Primary endpoint met in phase 3 trial with finerenone in patients with HFmrEF/HFpEF
In the phase 3 FINEARTS-HF trial, finerenone reduced the composite primary outcome of CV death and total HF events compared with placebo when added to usual therapy in patients with HFmrEF/HFpEF.
The phase 3 FINEARTS-HF trial with the selective, nonsteroidal MRA finerenone in patients with HFmrEF/HFpEF met its primary composite endpoint.

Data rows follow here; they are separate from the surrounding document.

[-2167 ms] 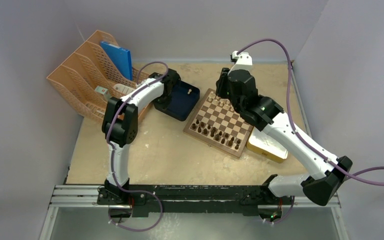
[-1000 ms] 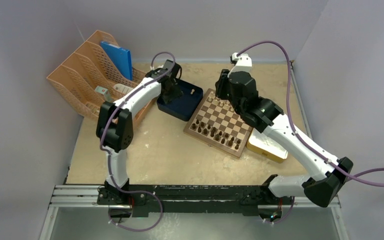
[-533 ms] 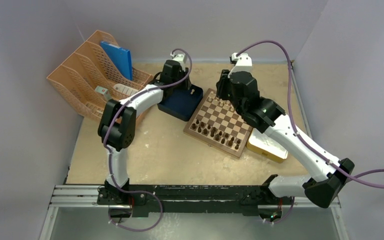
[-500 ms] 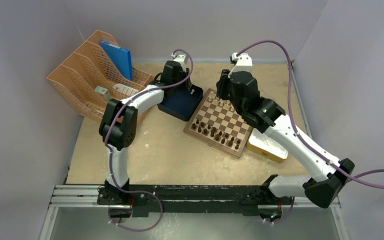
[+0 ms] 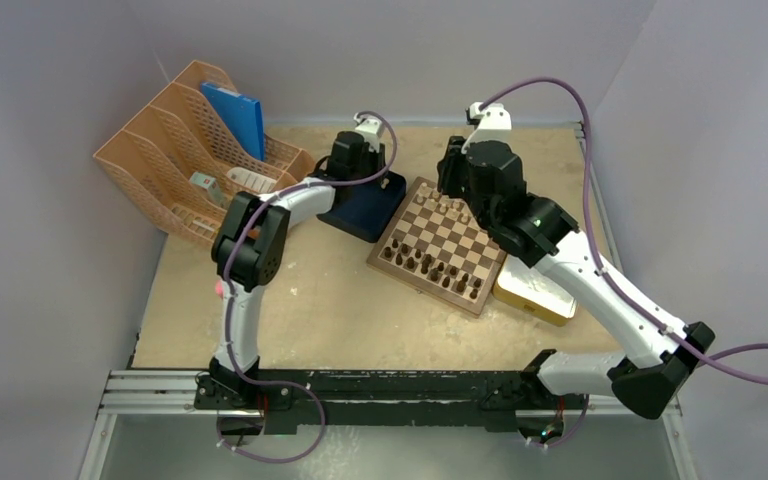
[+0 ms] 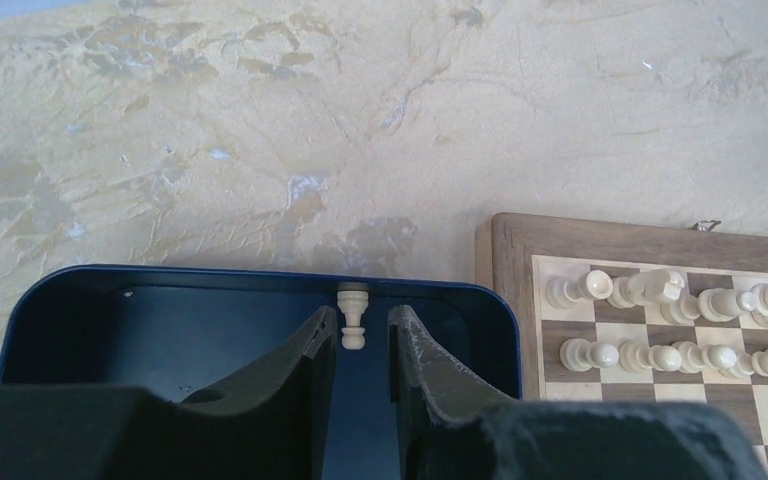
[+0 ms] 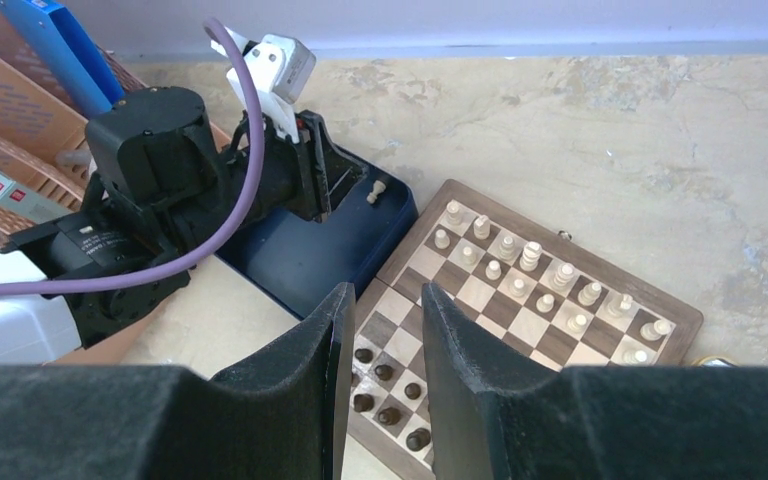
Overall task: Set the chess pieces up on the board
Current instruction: Pick up the chess piece from the storage box.
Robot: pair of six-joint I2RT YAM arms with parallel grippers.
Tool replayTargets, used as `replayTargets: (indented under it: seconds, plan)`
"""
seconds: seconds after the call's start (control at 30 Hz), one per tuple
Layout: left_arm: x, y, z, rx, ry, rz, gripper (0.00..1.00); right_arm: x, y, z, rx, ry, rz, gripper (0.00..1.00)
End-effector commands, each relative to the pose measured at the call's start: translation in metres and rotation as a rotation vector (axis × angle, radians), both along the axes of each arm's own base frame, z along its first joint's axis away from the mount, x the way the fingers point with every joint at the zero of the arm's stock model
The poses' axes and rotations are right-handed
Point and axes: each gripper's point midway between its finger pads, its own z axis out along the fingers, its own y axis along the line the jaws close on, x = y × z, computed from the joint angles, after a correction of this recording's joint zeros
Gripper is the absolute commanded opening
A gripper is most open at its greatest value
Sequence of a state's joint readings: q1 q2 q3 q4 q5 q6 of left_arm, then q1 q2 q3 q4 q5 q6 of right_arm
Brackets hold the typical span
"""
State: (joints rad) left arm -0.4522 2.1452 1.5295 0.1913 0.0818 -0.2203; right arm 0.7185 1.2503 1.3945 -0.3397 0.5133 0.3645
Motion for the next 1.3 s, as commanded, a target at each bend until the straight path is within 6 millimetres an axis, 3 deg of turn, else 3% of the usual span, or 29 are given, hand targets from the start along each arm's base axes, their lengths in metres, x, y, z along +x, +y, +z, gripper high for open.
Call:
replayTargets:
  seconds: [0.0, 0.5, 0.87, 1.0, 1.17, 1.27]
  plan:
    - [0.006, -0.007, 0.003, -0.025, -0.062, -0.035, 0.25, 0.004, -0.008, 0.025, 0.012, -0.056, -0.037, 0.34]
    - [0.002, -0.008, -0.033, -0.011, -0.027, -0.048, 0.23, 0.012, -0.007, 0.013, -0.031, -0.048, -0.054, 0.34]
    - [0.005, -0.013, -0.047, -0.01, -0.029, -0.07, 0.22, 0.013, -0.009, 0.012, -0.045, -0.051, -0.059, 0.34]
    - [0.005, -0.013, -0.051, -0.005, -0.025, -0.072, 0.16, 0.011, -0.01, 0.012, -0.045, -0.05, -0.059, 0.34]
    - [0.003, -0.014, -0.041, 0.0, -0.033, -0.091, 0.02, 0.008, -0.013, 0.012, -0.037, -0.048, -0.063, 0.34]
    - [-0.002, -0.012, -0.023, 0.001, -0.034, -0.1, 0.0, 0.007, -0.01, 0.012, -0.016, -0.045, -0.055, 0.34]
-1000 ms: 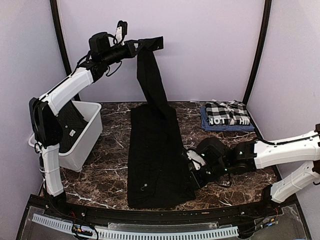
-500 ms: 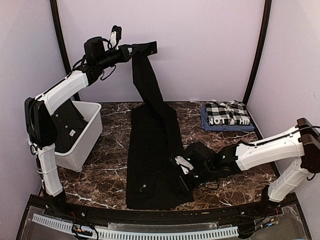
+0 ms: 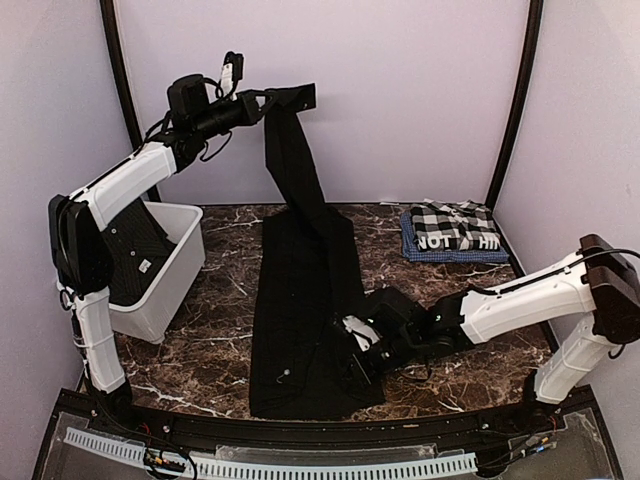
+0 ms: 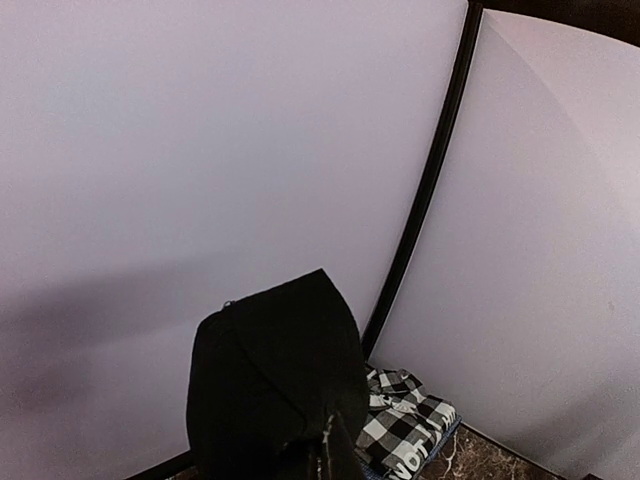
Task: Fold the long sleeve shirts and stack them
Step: Fold the 1/3-folded shirt at the center of the board.
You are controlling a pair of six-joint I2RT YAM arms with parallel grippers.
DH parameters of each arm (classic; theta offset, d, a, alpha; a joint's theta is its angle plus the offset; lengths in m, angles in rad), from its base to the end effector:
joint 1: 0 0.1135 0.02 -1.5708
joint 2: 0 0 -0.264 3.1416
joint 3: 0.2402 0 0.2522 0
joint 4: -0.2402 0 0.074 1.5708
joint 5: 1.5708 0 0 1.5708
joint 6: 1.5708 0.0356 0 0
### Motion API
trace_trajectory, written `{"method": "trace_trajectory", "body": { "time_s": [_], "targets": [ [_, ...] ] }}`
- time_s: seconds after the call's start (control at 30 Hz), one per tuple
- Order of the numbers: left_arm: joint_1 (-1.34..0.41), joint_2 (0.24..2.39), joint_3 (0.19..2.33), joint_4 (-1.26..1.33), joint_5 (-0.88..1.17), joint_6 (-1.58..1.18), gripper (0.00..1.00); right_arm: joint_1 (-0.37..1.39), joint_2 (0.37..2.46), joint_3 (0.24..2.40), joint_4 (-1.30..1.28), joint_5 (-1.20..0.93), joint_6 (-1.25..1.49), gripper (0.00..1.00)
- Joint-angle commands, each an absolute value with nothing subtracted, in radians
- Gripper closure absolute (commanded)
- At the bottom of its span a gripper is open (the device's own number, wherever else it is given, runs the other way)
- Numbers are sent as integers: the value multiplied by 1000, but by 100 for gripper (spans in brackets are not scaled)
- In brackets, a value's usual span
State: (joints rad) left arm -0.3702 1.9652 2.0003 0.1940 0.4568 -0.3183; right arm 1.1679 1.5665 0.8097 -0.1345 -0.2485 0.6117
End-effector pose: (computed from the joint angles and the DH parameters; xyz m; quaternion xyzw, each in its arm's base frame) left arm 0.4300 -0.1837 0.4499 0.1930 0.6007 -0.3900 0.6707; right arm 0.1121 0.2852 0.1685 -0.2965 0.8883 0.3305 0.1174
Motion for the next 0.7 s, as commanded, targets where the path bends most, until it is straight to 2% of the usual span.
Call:
{"method": "trace_trajectory", "body": {
  "time_s": [0.0, 0.07, 0.13, 0.33, 0.4, 0.47, 0.67],
  "targets": [
    [-365, 1899, 1969, 254, 510, -333, 100, 1165, 1586, 817, -108, -270, 623, 100],
    [-365, 1899, 1953, 261, 532, -343, 100, 1162, 1578, 818, -111, -272, 621, 99],
    [-365, 1898, 1937, 269, 552, -352, 100, 1153, 1556, 817, -105, -275, 622, 92],
    [-365, 1890, 1897, 283, 607, -371, 100, 1089, 1475, 819, -112, -287, 610, 58],
    [-365, 1883, 1868, 288, 634, -379, 100, 1064, 1448, 820, -114, -286, 605, 51],
    [-366, 1871, 1837, 295, 667, -392, 100, 1034, 1422, 829, -128, -261, 595, 48],
    [-379, 1788, 1651, 333, 819, -457, 100, 894, 1374, 878, -143, -173, 579, 47]
  ]
}}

Compared with placebo, finerenone reduced the composite primary endpoint of CV death and total (first and recurrent) HF events, defined as HF hospitalizations or urgent HF visits, when added to usual therapy in patients with HFmrEF/HFpEF. The safety and tolerability profile of finerenone in FINEARTS-HF was consistent with previous findings.
The FINEARTS-HF trial is randomized, double-blind, placebo-controlled, multicenter, event-driven phase 3 trial to evaluate the efficacy and safety of finerenone versus placebo in patients with symptomatic HF (NYHA class II-IV) with LVEF of ≥40%. This trial included ~6000 patients who were randomized to either finerenone or placebo once daily for up to 42 months.
The results of FINEARTS-HF will be presented at ESC Congress 2024.